Lisboa, 23 mar 2026 (Lusa) — A chefe da diplomacia da Islândia considerou hoje “do interesse dos islandeses” a vitória do “Sim” no referendo sobre a reabertura de negociações para a eventual adesão à União Europeia, apontando pesca e agricultura como os dossiês mais complexos.
“É do interesse para o povo da Islândia dizer que sim no início e ver que tipo de acordo conseguimos alcançar com a União Europeia (UE)”, afirmou a ministra dos Negócios Estrangeiros e da Defesa islandesa, Porgerdur Katrín Gunnarsdóttir, numa conferência de imprensa no Palácio das Necessidades, em Lisboa, após um encontro com o ministro de Estado e dos Negócios Estrangeiros português, Paulo Rangel.
A Islândia, país fundador da NATO e membro do Espaço Económico Europeu, realiza em 29 de agosto um referendo para decidir sobre a reabertura das negociações com a UE, depois de ter suspendido o processo em 2013, retirando a candidatura dois anos depois.
A eventual adesão da Islândia à UE “é realmente importante para as famílias comuns e para as pequenas e médias empresas na Islândia, mas também, no contexto geopolítico atual, é muito importante ver a força da Europa”, defendeu a ministra islandesa, depois de apontar as “declarações peculiares” dos Estados Unidos sobre a Gronelândia, território autónomo da Dinamarca.

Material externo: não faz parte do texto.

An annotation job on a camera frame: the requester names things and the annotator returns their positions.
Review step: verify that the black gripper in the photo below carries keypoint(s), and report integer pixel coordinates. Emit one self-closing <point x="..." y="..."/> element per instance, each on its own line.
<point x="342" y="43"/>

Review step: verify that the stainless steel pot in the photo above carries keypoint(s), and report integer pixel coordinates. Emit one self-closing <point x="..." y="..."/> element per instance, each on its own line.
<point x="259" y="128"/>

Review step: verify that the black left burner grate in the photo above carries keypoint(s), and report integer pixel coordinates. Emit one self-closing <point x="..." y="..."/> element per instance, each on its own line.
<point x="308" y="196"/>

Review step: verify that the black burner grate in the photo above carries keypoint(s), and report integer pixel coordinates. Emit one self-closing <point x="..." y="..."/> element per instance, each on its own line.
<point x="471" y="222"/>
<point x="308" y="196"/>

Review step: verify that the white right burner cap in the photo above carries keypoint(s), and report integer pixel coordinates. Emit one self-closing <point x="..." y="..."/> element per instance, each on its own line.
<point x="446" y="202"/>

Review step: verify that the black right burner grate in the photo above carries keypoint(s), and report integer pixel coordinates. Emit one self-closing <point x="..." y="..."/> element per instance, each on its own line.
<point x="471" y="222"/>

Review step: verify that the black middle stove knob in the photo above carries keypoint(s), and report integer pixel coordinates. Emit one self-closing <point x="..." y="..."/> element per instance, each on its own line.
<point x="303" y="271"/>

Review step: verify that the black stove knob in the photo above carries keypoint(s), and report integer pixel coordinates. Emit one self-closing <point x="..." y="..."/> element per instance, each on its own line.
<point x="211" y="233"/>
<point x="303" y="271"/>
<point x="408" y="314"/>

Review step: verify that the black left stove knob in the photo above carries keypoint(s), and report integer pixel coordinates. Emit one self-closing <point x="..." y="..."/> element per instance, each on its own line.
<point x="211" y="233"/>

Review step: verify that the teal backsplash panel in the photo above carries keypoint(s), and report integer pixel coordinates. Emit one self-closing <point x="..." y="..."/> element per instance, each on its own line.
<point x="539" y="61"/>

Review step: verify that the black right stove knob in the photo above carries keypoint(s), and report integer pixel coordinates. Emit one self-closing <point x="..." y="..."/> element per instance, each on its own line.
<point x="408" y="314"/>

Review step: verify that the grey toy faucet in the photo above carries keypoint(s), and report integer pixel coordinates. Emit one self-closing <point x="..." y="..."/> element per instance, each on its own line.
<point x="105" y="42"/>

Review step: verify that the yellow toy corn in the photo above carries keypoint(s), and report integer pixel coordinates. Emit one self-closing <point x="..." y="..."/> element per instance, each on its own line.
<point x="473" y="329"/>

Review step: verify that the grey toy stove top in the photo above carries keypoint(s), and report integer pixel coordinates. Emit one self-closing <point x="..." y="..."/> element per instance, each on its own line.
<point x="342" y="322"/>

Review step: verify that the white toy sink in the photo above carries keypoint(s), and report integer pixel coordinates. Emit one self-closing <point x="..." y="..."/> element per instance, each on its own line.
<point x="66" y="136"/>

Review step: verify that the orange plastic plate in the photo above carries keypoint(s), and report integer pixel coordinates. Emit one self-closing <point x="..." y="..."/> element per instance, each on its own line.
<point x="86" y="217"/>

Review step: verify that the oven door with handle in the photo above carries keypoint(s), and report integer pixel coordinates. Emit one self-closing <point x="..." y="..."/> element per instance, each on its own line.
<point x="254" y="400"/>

“Foi muito importante ver como a Europa pode unir-se e ser uma espinha dorsal, por exemplo, do Reino da Dinamarca e da Gronelândia no que toca à integridade territorial e ao direito da nação à autodeterminação”, sustentou.
A responsável defendeu ainda a importância de “estar entre países com ideias semelhantes que partilham os mesmos valores no que toca à democracia, à liberdade, aos direitos humanos, nações com ideias semelhantes que ainda têm coragem de erguer a voz perante ameaças e violações dos direitos humanos em todo o mundo”.